I began reading this idly at about two in the morning. A huge mistake. Spicer's poetry is difficult to put down. I finished this book in a daze with a couple dozen nearly indecipherable notes scrawled into a notepad. This stuff works in mysterious ways. It does all the wrong things and still keeps you engaged. Jack Spicer is rightly excluded from the big poetry movements of his era (I think) partly because he so often foregoes real artistry for some pretty bald, ugly, and clearly autobiographical grudges. It's often difficult to determine the audience for some of this work. He is constantly in conversation. Sometimes with himself. Sometimes with dead idols. Sometimes bitterly with contemporaries.

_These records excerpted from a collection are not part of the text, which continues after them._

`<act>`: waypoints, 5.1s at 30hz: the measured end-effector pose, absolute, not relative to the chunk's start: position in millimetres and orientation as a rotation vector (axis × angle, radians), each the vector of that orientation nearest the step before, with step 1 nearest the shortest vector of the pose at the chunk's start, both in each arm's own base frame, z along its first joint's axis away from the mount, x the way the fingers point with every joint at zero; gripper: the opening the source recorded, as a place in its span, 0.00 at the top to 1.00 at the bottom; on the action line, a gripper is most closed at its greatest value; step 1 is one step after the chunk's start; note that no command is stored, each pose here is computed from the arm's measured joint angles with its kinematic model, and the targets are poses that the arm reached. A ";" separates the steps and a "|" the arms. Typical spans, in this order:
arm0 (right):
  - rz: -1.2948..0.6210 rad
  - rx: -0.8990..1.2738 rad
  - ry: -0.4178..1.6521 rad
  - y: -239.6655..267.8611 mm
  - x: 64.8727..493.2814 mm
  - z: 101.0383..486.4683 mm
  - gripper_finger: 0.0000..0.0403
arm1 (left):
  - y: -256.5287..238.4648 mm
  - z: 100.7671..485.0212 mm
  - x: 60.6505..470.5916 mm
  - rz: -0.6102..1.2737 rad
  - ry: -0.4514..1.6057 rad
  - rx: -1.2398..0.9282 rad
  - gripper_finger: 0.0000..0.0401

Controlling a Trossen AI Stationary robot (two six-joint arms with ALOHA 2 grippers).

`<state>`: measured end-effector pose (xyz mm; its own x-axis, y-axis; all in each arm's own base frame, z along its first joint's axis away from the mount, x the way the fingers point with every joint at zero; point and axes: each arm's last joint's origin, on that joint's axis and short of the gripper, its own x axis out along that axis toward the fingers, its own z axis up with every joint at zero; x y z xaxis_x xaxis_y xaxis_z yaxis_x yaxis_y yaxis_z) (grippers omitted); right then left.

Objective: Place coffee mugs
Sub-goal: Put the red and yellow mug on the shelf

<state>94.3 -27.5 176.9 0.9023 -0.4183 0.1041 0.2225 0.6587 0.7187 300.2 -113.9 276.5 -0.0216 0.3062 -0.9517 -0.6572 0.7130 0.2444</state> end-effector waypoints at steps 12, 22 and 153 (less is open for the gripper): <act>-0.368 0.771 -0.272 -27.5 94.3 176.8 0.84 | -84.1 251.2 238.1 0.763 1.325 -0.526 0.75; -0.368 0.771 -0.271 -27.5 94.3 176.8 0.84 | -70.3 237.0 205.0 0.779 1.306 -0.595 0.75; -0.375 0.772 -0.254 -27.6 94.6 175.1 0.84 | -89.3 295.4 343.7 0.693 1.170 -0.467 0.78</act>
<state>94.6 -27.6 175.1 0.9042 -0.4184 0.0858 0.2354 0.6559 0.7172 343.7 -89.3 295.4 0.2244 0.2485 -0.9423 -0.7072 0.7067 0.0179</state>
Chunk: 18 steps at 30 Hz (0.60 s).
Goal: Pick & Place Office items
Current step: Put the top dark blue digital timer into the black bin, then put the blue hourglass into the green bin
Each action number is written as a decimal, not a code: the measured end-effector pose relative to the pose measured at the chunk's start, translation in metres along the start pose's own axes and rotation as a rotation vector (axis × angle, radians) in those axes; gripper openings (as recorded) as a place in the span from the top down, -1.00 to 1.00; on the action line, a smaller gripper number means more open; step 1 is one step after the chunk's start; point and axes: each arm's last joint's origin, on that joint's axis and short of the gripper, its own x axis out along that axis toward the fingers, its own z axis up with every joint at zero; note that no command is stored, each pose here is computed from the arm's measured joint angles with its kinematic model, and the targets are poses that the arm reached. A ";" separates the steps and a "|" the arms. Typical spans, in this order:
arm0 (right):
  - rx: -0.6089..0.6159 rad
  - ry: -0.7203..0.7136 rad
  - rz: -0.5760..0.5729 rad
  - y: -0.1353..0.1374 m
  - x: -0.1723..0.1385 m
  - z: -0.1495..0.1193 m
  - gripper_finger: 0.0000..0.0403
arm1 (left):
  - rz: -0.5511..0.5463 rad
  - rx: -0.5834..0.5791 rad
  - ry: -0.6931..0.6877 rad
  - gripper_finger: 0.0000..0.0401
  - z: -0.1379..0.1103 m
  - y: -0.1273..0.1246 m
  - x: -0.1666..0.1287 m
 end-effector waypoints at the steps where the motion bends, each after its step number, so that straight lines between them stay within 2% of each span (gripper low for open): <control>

Spicer's poetry is fundamentally lonely from its beginning. It circles round and round, stopping only at the places where he knows he will be safe. Many of these poems deal with the vast and permanent ocean, a place where all of his poems bubble and bounce off each other. Or they deal with the moon, the large yellow eye of God, watching and recording but never playing anything back. It's a record not a memory. And all of those conversations that pass as poems and particularly the prose poetry feel like the writing of a man desperate to connect in a meaningful way, but I don't think it ever really happened like he imagined it could. The most powerful expression of this comes in the Imaginary Elegies where he laments that he would rather just write about the sun and the water in California because everyone beside him in his bed at night will inevitably be gone by morning.

This guy is a heartbreaker of a poet, but spends a little too much time writing about writing or writing at someone or something in artless anger to earn a full 5 star rating. Still very much worth the read.